How to Handle Breaking Changes
Sometimes you need a breaking change. Here's the process:
-
Announce deprecation (3 months in advance):
Deprecation-Notice: v1 API endpoints will sunset on March 1, 2025 Deprecation-Link: /api/migration-guide/v1-to-v2 -
Provide migration guide with before/after examples.
-
Log clients using deprecated version:
# app/controllers/api/v1/articles_controller.rb class Api::V1::ArticlesController < ApplicationController before_action :log_deprecation private def log_deprecation Rails.logger.warn("API v1 call from #{request.remote_ip}") end end -
Sunset the old version on the announced date.
Production Patterns: Error Handling, Rate Limiting, and Authentication
Error Handling That Clients Can Parse
# app/controllers/api/application_controller.rb
class Api::ApplicationController < ApplicationController
rescue_from ActiveRecord::RecordNotFound do |e|
render json: {
errors: [{
status: 404,
title: "Not Found",
detail: "The requested resource could not be found"
}]
}, status: :not_found
end
rescue_from ActiveRecord::RecordInvalid do |e|
render json: {
errors: e.record.errors.full_messages.map { |msg| {
status: 422,
title: "Validation Error",
detail: msg
} }
}, status: :unprocessable_entity
end
rescue_from StandardError do |e|
Rails.logger.error("Unexpected error: #{e.message}")
render json: {
errors: [{
status: 500,
title: "Internal Server Error",
detail: Rails.env.production? ? "An error occurred" : e.message
}]
}, status: :internal_server_error
end
end
Rate Limiting
Use the rack-attack gem:
# Gemfile
gem "rack-attack"
# config/rack_attack.rb
class Rack::Attack
# Throttle requests to 60 per minute per IP
throttle("api/ip", limit: 60, period: 60.seconds) do |req|
req.ip if req.path.start_with?("/api")
end
# Throttle authenticated users to 1000 per hour
throttle("api/user", limit: 1000, period: 1.hour) do |req|
req.user_id if req.path.start_with?("/api") && req.user_id
end
end
Authentication with JWT
# Gemfile
gem "jwt"
# app/controllers/api/application_controller.rb
class Api::ApplicationController < ApplicationController
skip_forgery_protection
before_action :authenticate_request
private
def authenticate_request
header = request.headers["Authorization"]
return render_unauthorized unless header
token = header.split(" ").last
decoded = JWT.decode(token, Rails.application.secrets.secret_key_base, true, { algorithm: "HS256" })
@current_user = User.find(decoded[0]["user_id"])
rescue JWT::DecodeError, ActiveRecord::RecordNotFound
render_unauthorized
end
def render_unauthorized
render json: {
errors: [{
status: 401,
title: "Unauthorized",
detail: "Invalid or missing authentication token"
}]
}, status: :unauthorized
end
end
Monitoring and Observability
An API is only as good as your visibility into it. Track:
- Response times (track per endpoint, per version)

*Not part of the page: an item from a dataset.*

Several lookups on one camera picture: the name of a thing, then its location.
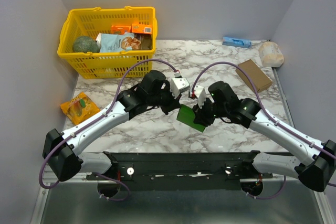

- Error rates (track by status code, endpoint)
- Database queries (N+1 detection, slow queries)
- Cache hit rates
Use Sentry for errors and New Relic or DataDog for performance:
# config/initializers/error_tracking.rb
Sentry.init do |config|
config.dsn = ENV["SENTRY_DSN"]
config.environment = Rails.env
config.traces_sample_rate = 0.1 # Sample 10% of requests
end
Bringing It All Together: A Checklist for Scalable Rails APIs
Before you ship your API to production, ensure:
Next Steps
Start with JSON:API conventions this week. Add serializers to your endpoints. Measure query performance. Then decide on versioning.
The best API isn't the most feature-rich—it's the one that's simple to use, fast to call, and easy to maintain as it grows.
Your future self (and your API clients) will thank you.